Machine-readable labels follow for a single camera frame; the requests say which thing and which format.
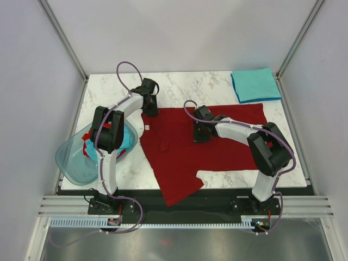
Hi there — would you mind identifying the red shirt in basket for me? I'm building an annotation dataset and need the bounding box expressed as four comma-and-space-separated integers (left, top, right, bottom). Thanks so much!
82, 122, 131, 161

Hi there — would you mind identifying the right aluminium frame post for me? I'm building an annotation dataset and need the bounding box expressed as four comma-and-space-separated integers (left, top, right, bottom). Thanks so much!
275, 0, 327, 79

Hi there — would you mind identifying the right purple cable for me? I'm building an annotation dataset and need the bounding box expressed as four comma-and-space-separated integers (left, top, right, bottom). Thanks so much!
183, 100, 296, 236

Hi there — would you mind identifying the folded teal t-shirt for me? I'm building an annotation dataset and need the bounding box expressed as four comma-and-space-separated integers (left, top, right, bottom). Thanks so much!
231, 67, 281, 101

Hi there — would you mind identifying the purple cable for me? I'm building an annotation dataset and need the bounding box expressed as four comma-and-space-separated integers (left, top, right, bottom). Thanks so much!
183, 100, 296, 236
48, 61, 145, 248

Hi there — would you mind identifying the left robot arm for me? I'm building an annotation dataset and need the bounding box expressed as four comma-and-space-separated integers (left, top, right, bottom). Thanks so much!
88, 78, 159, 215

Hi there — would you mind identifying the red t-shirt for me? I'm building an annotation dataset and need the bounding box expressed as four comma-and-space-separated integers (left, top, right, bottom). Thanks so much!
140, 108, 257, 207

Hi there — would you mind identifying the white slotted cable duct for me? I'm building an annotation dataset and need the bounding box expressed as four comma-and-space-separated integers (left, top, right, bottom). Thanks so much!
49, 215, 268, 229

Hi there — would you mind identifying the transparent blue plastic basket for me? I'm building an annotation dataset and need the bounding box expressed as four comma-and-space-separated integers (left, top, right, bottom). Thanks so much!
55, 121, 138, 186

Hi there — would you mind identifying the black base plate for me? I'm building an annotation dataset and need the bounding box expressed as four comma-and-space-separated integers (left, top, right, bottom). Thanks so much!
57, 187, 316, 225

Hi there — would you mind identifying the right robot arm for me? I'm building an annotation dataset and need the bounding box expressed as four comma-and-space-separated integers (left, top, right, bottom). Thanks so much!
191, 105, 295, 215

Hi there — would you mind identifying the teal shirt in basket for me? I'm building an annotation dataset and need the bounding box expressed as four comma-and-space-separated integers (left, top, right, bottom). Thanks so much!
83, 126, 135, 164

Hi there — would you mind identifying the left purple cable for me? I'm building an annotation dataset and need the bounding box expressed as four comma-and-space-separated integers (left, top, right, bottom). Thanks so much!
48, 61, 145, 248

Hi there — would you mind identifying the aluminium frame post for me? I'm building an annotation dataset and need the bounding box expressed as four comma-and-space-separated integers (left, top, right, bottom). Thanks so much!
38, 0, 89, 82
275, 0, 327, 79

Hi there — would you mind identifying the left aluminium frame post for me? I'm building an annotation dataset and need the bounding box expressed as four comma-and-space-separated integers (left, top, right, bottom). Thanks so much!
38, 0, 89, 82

══════

**Exercise brief**
Give back the records above word for word, minus any image they hold.

**Response**
Machine-readable labels follow for a single camera frame; the requests say which thing and which format.
Hi there — would you mind identifying the red shirt in basket for me? I'm building an annotation dataset and need the bounding box expressed as four comma-and-space-separated integers (left, top, right, bottom). Thanks so much!
82, 122, 131, 161

Hi there — would you mind identifying the right aluminium frame post for me? I'm building an annotation dataset and need the bounding box expressed as four comma-and-space-separated integers (left, top, right, bottom). Thanks so much!
275, 0, 327, 79

Hi there — would you mind identifying the right purple cable for me? I'm building an annotation dataset and need the bounding box expressed as four comma-and-space-separated integers (left, top, right, bottom). Thanks so much!
183, 100, 296, 236

Hi there — would you mind identifying the folded teal t-shirt for me? I'm building an annotation dataset and need the bounding box expressed as four comma-and-space-separated integers (left, top, right, bottom). Thanks so much!
231, 67, 281, 101

Hi there — would you mind identifying the purple cable for me? I'm building an annotation dataset and need the bounding box expressed as four comma-and-space-separated integers (left, top, right, bottom). Thanks so much!
183, 100, 296, 236
48, 61, 145, 248

Hi there — would you mind identifying the left robot arm for me? I'm building an annotation dataset and need the bounding box expressed as four comma-and-space-separated integers (left, top, right, bottom). Thanks so much!
88, 78, 159, 215

Hi there — would you mind identifying the red t-shirt for me? I'm building an annotation dataset and need the bounding box expressed as four comma-and-space-separated integers (left, top, right, bottom). Thanks so much!
140, 108, 257, 207

Hi there — would you mind identifying the white slotted cable duct for me? I'm building an annotation dataset and need the bounding box expressed as four comma-and-space-separated integers (left, top, right, bottom). Thanks so much!
49, 215, 268, 229

Hi there — would you mind identifying the transparent blue plastic basket for me? I'm building an annotation dataset and need the bounding box expressed as four comma-and-space-separated integers (left, top, right, bottom). Thanks so much!
55, 121, 138, 186

Hi there — would you mind identifying the black base plate for me? I'm building an annotation dataset and need the bounding box expressed as four comma-and-space-separated integers (left, top, right, bottom). Thanks so much!
57, 187, 316, 225

Hi there — would you mind identifying the right robot arm for me? I'm building an annotation dataset and need the bounding box expressed as four comma-and-space-separated integers (left, top, right, bottom). Thanks so much!
191, 105, 295, 215

Hi there — would you mind identifying the teal shirt in basket for me? I'm building an annotation dataset and need the bounding box expressed as four comma-and-space-separated integers (left, top, right, bottom). Thanks so much!
83, 126, 135, 164

Hi there — would you mind identifying the left purple cable for me? I'm building an annotation dataset and need the bounding box expressed as four comma-and-space-separated integers (left, top, right, bottom). Thanks so much!
48, 61, 145, 248

Hi there — would you mind identifying the aluminium frame post for me? I'm building an annotation dataset and need the bounding box expressed as four comma-and-space-separated integers (left, top, right, bottom). Thanks so much!
38, 0, 89, 82
275, 0, 327, 79

Hi there — would you mind identifying the left aluminium frame post for me? I'm building an annotation dataset and need the bounding box expressed as four comma-and-space-separated integers (left, top, right, bottom). Thanks so much!
38, 0, 89, 82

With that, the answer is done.